Mas que dá um peso no coração, aah, isso dá mesmo. Muito peso. Parece um elefante entalado na garganta.

Infelizmente não posso fazer nada com o elefante, tenho que largar ele lá. Tem horas que eu esqueço e parece que o elefante saiu da garganta, mas na verdade ele só fez um regiminho. Ficou meio magro, coitado, mas tá lá, pronto pra engordar tudo de novo com a próxima rancorizada que me proporcionarem.

Ih, confundi o elefante com o rancor. Enfim, vcs entendem o que eu quero dizer.

É óbvio que as pessoas podem amenizar um pouco o rancor que eu tenho delas, é bem fácil: é só pedir desculpas e se portar como pessoas respeitadoras se portam. Mas eu quero desculpas DIRETAS, nem vem com desculpinha disfarçada. Pedido de desculpas de quem mooooorre de vergonha de pedir desculpas? Enfia no cu.

“Desculpa, Rachel, por ter sido um completo ignorante sem noção, por não ter pesado as consequências, por ter subestimado vc”.

Aí sim, desculpo e o monstro do rancor some. Quer dizer, some se não estiver muito odiosamente grande. Senão, malandro, fudeu, só quando você morrer.

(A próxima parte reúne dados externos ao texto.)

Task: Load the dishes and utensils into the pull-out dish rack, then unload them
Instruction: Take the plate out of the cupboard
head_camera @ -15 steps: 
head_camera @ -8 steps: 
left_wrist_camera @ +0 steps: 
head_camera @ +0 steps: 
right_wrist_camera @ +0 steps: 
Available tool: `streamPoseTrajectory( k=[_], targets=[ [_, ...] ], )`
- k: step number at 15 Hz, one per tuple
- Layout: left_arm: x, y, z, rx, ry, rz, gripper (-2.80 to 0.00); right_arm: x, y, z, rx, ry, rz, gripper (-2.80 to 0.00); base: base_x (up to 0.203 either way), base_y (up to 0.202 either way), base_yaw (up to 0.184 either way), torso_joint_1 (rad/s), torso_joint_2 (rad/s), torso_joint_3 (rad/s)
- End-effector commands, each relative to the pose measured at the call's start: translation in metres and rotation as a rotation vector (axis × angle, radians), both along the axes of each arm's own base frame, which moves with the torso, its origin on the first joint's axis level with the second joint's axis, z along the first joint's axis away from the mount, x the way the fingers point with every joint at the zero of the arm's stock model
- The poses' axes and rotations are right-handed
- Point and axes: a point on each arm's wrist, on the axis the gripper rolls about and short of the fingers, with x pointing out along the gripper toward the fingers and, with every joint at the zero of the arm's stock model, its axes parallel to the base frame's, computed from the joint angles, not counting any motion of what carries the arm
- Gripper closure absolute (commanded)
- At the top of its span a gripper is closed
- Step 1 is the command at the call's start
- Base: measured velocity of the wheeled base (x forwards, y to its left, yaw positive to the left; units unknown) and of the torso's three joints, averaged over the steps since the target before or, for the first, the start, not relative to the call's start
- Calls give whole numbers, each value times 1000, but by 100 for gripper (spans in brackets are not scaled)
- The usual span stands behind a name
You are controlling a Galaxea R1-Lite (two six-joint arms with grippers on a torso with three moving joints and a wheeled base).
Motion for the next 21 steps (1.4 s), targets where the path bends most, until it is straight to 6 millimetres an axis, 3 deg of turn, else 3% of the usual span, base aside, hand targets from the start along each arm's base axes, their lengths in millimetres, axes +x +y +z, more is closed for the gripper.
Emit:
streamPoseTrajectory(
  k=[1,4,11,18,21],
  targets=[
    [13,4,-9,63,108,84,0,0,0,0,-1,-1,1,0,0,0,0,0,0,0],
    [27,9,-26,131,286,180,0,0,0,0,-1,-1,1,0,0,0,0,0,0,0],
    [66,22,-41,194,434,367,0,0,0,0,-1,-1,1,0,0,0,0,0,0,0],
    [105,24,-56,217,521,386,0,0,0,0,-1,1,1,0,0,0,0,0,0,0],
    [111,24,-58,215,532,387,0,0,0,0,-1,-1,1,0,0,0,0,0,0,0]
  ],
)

Bom, nem assim vou desculpar. Então é isso, fudeu.

Eu vou tornar a sua vida um INFERNO caso tenha muito rancor seu?
Não, não tenho poder para isso, a não ser que eu seja sua chefe ou esposa ou melhor amiga. Ou uma pessoa muito muito próxima. Meu rancor não some fácil e eu martelarei muitas vezes e guardarei tudo o que você fez. Terei armas contra o seu próximo ato maldoso e, aquele sentimento de resguardo e confiança plena que eu tinha por você acaba de dimínuir mais de 1/3. Mas que eu vou me vingar mais cedo ou mais tarde, pode apostar que vou e a maioria das vezes eu nem penso na vingança, ela simplesmente acontece. A não ser que você ature ou tenha peito para ter uma discussão incansável comigo, até que eu te derrube e te faça sentir o mais insignificante e imbecil diante de teus atos, e te force espontâneamente a me pedir perdão de joelhos implorando meu carinho de volta (não somente uma vez, mas algumas vezes), aí sim, minhas desculpas verdadeiras aparecerão, caso contrário aguarde.
Mesmo que vc diga que a sua felicidade não depende de mim.